On October 29, 2024, Sony shut down Firewalk Studios entirely and cancelled any revival. Around 210 jobs were lost across Firewalk and a second studio caught in the same cuts. The hubris is fair game — eight years and a fortune to build a paid entry in a free-to-play genre nobody asked Sony to enter — but the people who lost their jobs are not. Concord is the cleanest cautionary tale the live-service era has produced: proof that scale, money, and a platform-holder's full backing buy you nothing if the players decline to arrive.
Timeline
Eight Years for Fourteen Days
The arithmetic that frames Concord is almost too neat to be real: a game reportedly in the works for the better part of a decade, sold to the public for two weeks. The development history is genuinely murky, and worth stating with care. One of the game's own designers, Jon Weisnewski, spoke of "around eight years" of work, a figure that swept across the internet as the headline scandal. Firewalk subsequently pushed back, saying the project entered full production only in 2022 — meaning the longer timeline likely encompassed a smaller team, prototyping, false starts, and the slow churn that precedes a real green light. Both can be true. A studio can spend years circling an idea before committing to it, and Concord plainly did.
The budget is murkier still, and demands the same discipline. The eye-watering "$400 million" number that defined Concord's obituary traces to podcast host Colin Moriarty citing a single unnamed developer; it was promptly disputed by industry figures, including GamesIndustry.biz's Christopher Dring, who flatly stated that no game carries that development budget. An earlier report pegged the figure nearer $50 million. The honest position is that the real all-in cost — development plus the 2023 studio acquisition plus marketing — is unknown, was clearly very large for an unproven new IP, and was almost certainly not $400 million. The wry point survives the uncertainty: whatever Sony spent, it spent it to keep a game running for less time than many returns windows, then refunded the customers anyway.
What is not in dispute is the reception. Concord launched into a hero-shooter genre that was crowded, mature, and overwhelmingly free-to-play, and asked players to pay $40 for the privilege of entry. Its character designs were widely mocked; its tone landed as derivative; its marketing made no dent in the culture. The mechanics, by most accounts, were perfectly competent — which turned out to be the cruelest verdict of all. "Competent, paid, and late" is a death sentence in a market that already offers "competent, free, and established." There was no fatal flaw to point at. There was just no reason to choose it.
The Players Who Never Came
The defining number is the concurrency, and it is small enough to be quoted in full.
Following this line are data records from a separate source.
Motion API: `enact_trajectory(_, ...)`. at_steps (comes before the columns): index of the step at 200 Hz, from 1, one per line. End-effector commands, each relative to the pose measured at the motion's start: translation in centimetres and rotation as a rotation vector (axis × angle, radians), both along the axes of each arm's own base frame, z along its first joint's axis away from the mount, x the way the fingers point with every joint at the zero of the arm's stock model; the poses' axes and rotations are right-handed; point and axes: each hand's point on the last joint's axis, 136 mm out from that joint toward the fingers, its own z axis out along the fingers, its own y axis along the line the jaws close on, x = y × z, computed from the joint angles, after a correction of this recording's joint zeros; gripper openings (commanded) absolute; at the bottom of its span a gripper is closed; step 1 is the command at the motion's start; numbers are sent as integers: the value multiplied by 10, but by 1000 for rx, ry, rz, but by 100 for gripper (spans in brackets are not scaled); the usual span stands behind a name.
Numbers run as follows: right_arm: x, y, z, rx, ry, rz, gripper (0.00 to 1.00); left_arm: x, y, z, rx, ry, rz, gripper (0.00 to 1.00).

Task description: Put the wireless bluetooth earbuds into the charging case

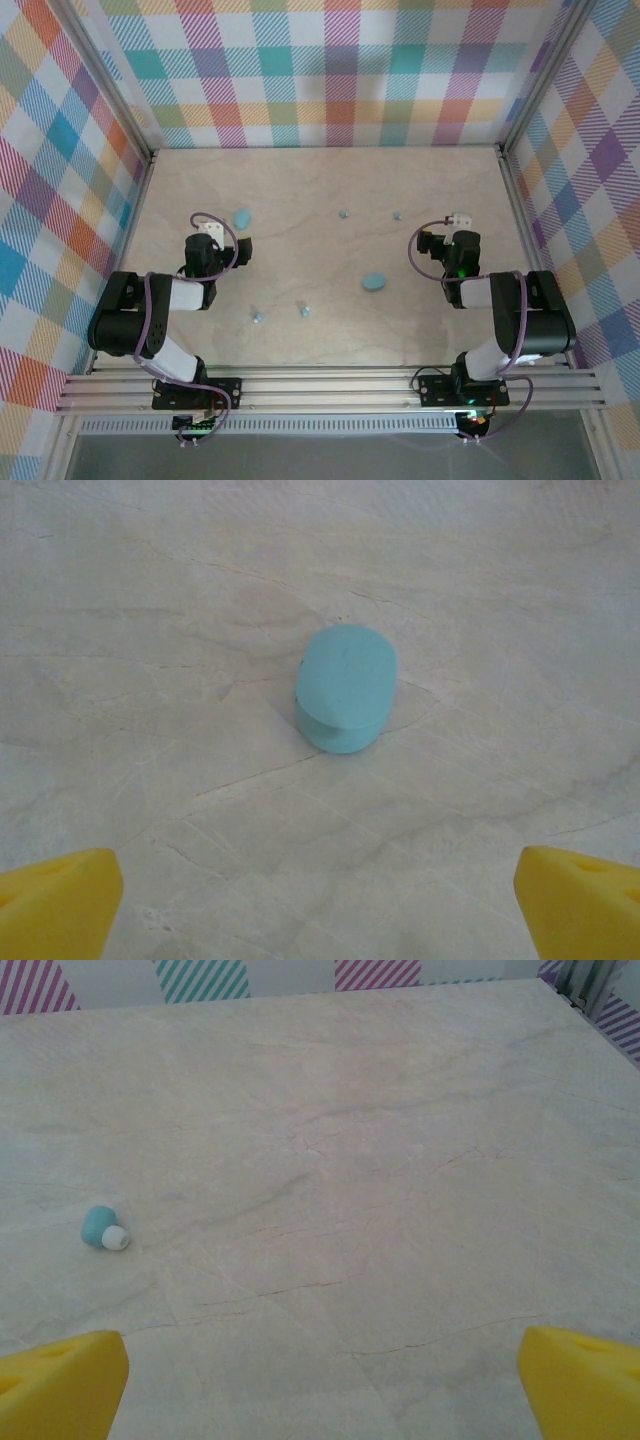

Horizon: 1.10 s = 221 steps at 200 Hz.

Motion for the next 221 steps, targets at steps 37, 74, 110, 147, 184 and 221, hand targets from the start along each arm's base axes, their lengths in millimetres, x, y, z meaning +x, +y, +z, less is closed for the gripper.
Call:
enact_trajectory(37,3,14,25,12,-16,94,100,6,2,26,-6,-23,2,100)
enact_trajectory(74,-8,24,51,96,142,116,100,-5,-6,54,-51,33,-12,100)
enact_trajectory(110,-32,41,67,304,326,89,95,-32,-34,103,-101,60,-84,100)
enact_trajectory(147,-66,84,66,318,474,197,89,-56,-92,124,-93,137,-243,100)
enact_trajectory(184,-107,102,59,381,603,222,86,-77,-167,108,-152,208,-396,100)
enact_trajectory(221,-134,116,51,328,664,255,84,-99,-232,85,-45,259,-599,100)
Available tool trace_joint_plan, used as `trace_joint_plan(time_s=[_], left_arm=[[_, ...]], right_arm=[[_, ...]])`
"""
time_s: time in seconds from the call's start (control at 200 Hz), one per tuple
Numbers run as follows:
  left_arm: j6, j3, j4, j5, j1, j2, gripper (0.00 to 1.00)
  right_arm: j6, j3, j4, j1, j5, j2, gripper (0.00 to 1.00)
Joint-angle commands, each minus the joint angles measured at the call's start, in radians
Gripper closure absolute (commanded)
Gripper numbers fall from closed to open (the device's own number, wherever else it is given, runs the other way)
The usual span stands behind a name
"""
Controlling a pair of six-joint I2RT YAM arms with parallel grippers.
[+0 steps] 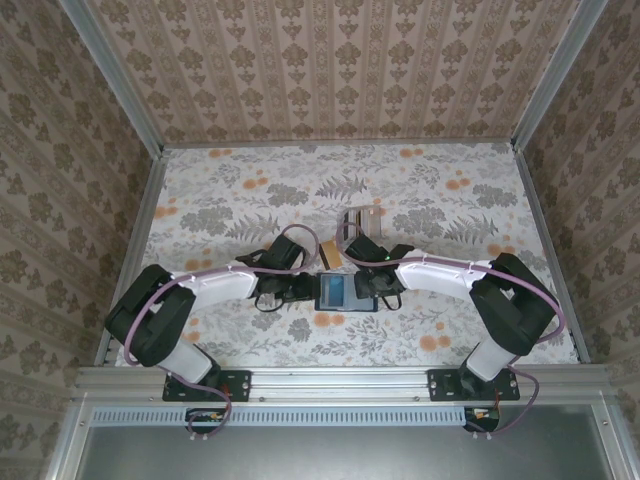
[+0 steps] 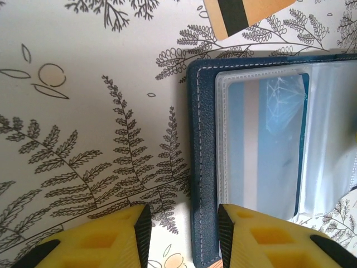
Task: Put the credit cards into the card holder
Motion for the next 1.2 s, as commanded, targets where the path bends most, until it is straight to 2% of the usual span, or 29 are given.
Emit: trace_joint_plan(time_s=[0.0, 0.16, 0.335, 0.51, 0.655, 0.925, 1.195], left_arm=[[0.021, 0.026, -0.033, -0.024, -0.007, 0.015, 0.62], [0.019, 0.032, -0.049, -0.031, -0.011, 0.016, 0.63], [0.014, 0.034, -0.056, -0.04, -0.011, 0.014, 0.64], [0.013, 0.04, -0.039, -0.029, -0.016, 0.024, 0.65], [0.008, 0.04, -0.014, -0.02, -0.028, 0.035, 0.63], [-0.006, 0.062, 0.027, 0.031, -0.029, 0.066, 0.6], [-0.027, 0.069, 0.027, 0.084, -0.019, -0.017, 0.65]], right_arm=[[0.024, -0.021, -0.038, -0.007, 0.057, -0.036, 0.47], [0.034, -0.068, -0.036, -0.031, 0.052, -0.114, 0.56], [0.026, -0.16, 0.09, -0.075, -0.06, -0.22, 0.6], [0.027, -0.229, 0.163, -0.137, -0.143, -0.23, 0.81], [0.033, -0.273, 0.253, -0.151, -0.222, -0.229, 0.92], [0.039, -0.332, 0.461, -0.178, -0.419, -0.202, 0.98], [0.109, -0.329, 0.623, -0.177, -0.558, -0.096, 1.0]])
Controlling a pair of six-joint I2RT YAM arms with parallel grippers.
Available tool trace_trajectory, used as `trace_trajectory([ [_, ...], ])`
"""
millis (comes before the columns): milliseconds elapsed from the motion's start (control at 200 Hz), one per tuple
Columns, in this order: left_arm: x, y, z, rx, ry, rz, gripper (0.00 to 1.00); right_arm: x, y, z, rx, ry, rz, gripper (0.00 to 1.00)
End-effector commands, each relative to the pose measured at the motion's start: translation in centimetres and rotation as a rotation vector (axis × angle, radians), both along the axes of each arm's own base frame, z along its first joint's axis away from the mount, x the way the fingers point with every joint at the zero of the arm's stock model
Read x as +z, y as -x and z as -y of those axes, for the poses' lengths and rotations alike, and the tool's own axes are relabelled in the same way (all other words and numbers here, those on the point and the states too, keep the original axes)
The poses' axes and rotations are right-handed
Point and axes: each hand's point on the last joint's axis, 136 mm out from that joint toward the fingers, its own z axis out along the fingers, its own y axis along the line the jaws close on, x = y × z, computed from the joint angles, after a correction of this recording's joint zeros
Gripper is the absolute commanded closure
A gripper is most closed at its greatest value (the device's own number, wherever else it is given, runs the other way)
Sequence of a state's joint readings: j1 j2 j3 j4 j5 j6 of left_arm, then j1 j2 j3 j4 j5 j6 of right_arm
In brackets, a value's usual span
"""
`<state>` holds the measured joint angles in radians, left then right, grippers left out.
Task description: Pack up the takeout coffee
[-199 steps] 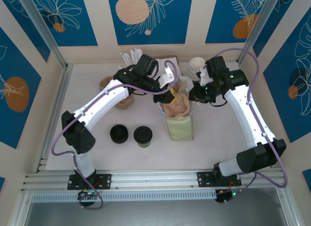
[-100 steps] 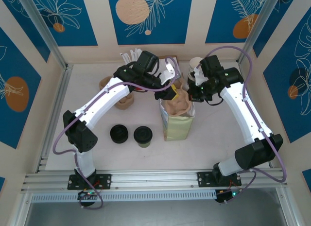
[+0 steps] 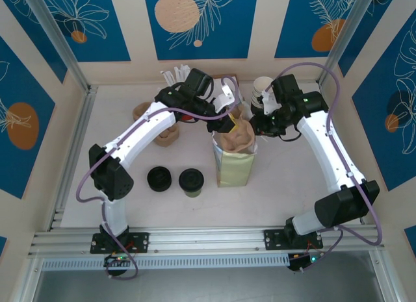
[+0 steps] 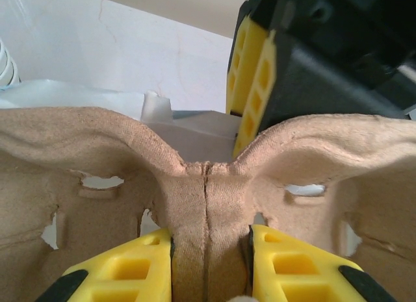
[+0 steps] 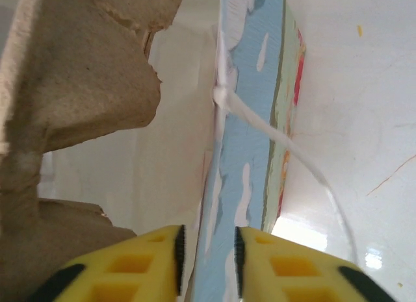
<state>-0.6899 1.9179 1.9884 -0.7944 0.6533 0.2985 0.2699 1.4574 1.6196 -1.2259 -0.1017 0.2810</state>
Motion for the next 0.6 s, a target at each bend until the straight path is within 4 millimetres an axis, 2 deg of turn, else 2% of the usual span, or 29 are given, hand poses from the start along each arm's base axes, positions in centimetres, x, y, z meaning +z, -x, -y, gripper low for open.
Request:
trace_trajectory([
  [0,-0.5,-0.6,0.0,-0.011,-0.005,0.009,0.75,2.9,1.0,0.0,-0.022,-0.078,0.026,0.63],
  [140,-0.9,-0.7,0.1,-0.011,-0.011,0.005,0.75,4.1,1.6,0.9,-0.074,-0.100,0.021,0.59],
  [335,-1.4,-1.3,0.1,-0.010,-0.015,0.008,0.76,5.2,3.1,2.1,-0.127,-0.113,0.018,0.59],
  [595,-2.3,-1.8,0.1,-0.012,-0.026,-0.010,0.77,5.8,5.2,1.1,-0.120,-0.203,0.004,0.59],
])
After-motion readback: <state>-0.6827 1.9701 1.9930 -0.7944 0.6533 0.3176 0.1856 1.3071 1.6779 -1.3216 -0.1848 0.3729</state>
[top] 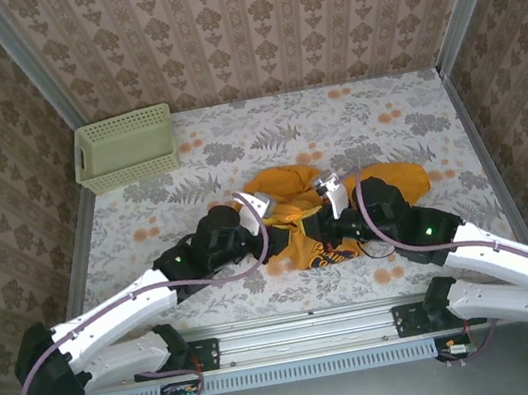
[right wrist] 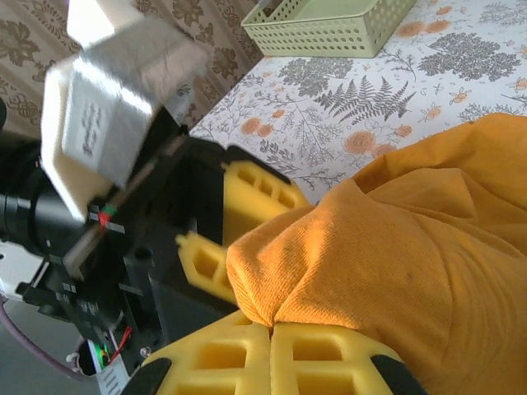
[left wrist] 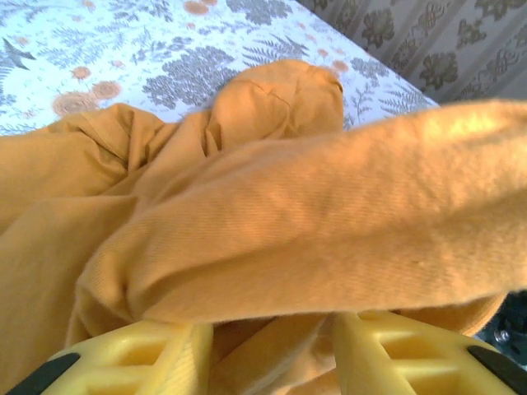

At its launch-day peak, Concord drew roughly 700 simultaneous players on Steam — not 700,000, not 70,000; 700. Within a week the figure had fallen to around 162. Cross-platform totals were never officially disclosed, but third-party estimates put cumulative sales near 25,000 copies, the kind of figure a modestly successful solo developer might post, attached here to a fully staffed first-party studio and years of work. A live-service shooter needs a crowd to function: matchmaking, the social pull of a populated lobby, the sense that this is where people are. Concord never reached the population where the genre's machinery even begins to turn. It was a multiplayer game without a multiplayer.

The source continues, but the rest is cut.